> WORK INSTRUCTION
Output only the lines that run from the line holding "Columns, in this" to the end of the data below, including both ends, without any pictures.

+++ COLLECTED MATERIAL

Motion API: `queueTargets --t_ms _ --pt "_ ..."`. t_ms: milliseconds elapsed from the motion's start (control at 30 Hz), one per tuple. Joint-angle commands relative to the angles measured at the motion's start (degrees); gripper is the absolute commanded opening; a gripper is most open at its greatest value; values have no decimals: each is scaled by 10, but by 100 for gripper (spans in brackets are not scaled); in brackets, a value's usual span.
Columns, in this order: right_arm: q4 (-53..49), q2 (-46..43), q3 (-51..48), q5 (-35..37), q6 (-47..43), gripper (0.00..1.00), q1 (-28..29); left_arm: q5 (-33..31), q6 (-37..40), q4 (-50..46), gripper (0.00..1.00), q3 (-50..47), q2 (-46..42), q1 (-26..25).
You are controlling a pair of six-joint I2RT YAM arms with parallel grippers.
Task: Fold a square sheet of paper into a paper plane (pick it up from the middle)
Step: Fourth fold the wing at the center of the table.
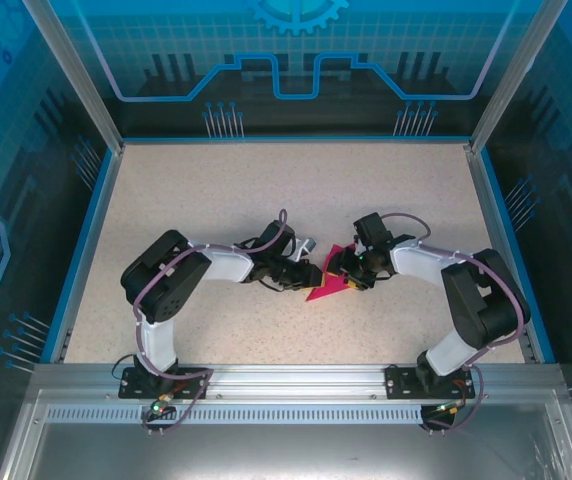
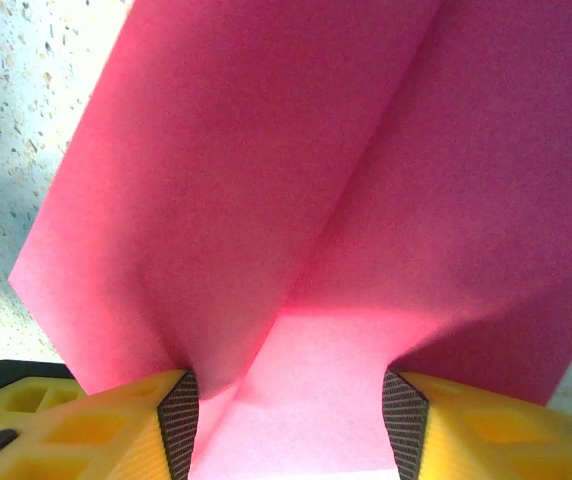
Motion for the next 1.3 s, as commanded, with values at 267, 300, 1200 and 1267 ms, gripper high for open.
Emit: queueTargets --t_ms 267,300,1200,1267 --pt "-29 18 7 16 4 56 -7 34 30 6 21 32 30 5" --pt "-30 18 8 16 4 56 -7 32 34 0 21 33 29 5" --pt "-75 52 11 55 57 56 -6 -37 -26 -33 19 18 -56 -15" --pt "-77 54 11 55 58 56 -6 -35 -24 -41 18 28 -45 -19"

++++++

> EXERCISE OUTPUT
Columns, in this order: right_arm: q4 (-53..49), q2 (-46..43), q3 (-51..48), q5 (-35..37), q6 (-47..43), gripper (0.00..1.00), q1 (-28..29); left_arm: q5 (-33..31), q6 (-37..40), q4 (-50..46), gripper (0.00..1.00), q3 (-50..47), q2 (-46..42), q1 (-26..25).
You are controlling a pair of six-joint I2RT YAM arms with parallel grippers.
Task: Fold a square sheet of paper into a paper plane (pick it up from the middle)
Step: Fourth fold the wing at the center of the table.
Motion for the next 1.3 s, as commanded, with values at 267, 300, 1200 and 1267 ms, gripper high for open.
Emit: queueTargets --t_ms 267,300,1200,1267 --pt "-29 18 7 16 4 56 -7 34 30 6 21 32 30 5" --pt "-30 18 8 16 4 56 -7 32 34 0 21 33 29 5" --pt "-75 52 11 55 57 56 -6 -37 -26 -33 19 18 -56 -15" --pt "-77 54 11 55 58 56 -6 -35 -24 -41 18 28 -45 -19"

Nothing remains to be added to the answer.